# [Exercise prompt]
Beginning with the very first line, please reproduce the entries exactly through the line containing "elbow_joint: xyz -0.0515".

***** Recorded information *****

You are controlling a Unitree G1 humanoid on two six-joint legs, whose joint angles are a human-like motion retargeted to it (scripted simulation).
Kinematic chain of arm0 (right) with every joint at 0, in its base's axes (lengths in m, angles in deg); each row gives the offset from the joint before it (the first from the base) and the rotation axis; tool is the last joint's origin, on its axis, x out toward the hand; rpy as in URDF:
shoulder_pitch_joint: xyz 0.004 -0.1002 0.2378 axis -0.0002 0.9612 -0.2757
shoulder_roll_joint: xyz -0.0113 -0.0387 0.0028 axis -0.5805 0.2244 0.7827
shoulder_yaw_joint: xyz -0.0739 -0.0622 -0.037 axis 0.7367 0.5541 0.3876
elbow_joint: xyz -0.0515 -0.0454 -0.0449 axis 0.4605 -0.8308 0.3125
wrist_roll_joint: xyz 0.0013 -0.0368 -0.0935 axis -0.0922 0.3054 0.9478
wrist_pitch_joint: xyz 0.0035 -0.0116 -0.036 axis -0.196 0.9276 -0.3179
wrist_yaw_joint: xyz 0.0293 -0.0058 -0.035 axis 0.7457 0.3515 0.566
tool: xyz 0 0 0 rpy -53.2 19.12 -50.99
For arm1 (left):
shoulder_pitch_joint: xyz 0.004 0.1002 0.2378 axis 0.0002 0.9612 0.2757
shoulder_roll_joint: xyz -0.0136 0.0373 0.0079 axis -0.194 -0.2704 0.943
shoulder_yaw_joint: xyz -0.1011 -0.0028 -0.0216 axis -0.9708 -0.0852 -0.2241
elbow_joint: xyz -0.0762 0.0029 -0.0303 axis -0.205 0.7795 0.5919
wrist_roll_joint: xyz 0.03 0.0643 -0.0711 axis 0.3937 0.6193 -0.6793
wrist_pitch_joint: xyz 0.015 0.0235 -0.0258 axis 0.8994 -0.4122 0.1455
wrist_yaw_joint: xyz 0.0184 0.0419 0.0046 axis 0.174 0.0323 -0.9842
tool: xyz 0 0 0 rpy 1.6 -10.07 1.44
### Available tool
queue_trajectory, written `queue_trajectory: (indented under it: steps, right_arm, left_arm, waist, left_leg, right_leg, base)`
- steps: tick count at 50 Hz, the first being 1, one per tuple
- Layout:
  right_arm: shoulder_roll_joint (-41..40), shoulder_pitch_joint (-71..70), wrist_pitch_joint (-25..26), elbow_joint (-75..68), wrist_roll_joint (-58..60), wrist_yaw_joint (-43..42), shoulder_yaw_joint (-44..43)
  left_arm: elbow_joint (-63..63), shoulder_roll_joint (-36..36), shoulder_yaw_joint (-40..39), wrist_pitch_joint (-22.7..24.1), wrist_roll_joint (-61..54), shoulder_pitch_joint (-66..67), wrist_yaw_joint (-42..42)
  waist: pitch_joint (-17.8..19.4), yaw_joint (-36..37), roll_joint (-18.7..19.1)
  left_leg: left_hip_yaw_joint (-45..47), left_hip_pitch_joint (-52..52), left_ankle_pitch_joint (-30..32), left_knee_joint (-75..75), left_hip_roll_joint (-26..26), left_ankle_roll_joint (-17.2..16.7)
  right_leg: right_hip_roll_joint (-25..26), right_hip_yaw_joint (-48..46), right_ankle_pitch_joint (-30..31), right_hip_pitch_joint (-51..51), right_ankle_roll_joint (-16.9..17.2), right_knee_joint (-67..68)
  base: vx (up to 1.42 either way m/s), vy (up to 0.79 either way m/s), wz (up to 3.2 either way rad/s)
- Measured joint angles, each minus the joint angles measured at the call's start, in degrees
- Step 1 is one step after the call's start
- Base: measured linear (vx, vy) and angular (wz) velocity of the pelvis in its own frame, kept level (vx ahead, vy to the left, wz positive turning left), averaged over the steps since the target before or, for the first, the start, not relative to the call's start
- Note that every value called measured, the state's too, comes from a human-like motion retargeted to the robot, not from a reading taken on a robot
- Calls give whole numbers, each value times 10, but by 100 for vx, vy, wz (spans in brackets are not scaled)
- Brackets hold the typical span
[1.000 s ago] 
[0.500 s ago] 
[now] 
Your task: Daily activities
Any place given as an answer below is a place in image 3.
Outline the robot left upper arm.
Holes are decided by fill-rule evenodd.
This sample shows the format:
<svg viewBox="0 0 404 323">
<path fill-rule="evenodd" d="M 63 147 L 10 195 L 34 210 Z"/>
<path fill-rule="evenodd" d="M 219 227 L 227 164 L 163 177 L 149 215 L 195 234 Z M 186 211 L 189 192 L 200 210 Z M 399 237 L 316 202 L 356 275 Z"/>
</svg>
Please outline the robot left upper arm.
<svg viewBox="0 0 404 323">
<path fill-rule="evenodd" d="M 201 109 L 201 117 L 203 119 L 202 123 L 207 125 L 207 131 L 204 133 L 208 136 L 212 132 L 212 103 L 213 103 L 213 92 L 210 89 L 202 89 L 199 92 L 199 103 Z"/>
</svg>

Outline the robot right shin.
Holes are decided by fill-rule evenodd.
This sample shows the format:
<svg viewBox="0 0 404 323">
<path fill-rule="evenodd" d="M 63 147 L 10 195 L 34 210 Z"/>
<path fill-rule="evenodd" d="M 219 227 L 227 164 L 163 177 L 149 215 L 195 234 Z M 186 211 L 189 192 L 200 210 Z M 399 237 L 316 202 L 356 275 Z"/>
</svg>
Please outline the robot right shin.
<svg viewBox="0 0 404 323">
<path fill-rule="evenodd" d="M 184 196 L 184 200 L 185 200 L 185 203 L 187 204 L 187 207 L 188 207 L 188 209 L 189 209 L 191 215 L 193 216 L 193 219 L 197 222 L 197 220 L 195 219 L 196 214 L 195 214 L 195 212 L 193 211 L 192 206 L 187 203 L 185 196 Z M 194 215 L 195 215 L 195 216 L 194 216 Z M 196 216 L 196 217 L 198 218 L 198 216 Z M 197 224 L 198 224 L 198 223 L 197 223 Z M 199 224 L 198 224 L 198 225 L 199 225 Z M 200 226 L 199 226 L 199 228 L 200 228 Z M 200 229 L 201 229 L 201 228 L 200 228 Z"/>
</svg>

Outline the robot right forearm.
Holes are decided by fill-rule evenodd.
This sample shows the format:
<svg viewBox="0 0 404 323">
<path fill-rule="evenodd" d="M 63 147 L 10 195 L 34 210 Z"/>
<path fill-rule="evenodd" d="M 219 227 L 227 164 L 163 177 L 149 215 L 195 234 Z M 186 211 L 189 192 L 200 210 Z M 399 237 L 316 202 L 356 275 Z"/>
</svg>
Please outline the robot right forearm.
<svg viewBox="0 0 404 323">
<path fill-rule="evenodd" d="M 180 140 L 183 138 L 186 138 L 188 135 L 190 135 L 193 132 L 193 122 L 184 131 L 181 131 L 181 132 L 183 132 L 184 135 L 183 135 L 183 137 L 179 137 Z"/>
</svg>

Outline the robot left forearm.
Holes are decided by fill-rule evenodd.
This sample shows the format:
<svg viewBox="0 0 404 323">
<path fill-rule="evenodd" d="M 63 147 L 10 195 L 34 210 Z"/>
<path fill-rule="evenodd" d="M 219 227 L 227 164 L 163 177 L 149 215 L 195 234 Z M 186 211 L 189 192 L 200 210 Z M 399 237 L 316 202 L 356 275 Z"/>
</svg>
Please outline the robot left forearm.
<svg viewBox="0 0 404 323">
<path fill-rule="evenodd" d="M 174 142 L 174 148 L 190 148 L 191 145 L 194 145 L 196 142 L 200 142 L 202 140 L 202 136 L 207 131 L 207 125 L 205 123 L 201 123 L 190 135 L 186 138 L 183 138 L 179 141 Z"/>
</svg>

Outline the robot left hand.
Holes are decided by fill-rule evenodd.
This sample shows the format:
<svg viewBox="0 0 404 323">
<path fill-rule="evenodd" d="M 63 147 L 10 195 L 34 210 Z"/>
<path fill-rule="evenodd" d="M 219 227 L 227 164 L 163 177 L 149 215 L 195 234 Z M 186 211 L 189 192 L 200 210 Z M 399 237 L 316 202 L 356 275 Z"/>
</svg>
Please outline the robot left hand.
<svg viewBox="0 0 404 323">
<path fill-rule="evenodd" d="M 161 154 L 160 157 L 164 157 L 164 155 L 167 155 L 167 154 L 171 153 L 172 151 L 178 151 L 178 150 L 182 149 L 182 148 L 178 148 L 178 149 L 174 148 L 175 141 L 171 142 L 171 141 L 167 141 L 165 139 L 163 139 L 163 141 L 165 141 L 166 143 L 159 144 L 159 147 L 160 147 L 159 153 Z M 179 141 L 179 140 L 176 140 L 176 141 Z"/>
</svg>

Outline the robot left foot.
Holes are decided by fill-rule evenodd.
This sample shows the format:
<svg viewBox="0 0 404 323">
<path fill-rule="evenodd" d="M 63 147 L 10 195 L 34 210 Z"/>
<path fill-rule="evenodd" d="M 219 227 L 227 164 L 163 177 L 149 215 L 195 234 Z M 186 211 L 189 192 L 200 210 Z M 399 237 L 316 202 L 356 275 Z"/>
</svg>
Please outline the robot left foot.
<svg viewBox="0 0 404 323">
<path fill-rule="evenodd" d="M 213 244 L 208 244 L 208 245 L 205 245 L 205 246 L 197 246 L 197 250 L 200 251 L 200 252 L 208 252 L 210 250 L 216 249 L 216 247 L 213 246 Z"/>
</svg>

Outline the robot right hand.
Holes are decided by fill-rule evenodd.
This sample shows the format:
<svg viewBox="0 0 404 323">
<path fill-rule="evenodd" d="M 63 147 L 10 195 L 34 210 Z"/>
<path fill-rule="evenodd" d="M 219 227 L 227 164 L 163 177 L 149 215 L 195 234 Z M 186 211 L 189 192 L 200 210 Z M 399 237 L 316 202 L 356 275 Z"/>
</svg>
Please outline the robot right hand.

*****

# [Solution for this task]
You are controlling a Unitree G1 humanoid on two six-joint legs, whose joint angles are a human-like motion retargeted to it (scripted simulation).
Kinematic chain of arm0 (right) with every joint at 0, in its base's axes (lengths in m, angles in deg); each row gives the offset from the joint before it (the first from the base) and the rotation axis; tool is the last joint's origin, on its axis, x out toward the hand; rpy as in URDF:
shoulder_pitch_joint: xyz 0.004 -0.1002 0.2378 axis -0.0002 0.9612 -0.2757
shoulder_roll_joint: xyz -0.0113 -0.0387 0.0028 axis -0.5805 0.2244 0.7827
shoulder_yaw_joint: xyz -0.0739 -0.0622 -0.037 axis 0.7367 0.5541 0.3876
elbow_joint: xyz -0.0515 -0.0454 -0.0449 axis 0.4605 -0.8308 0.3125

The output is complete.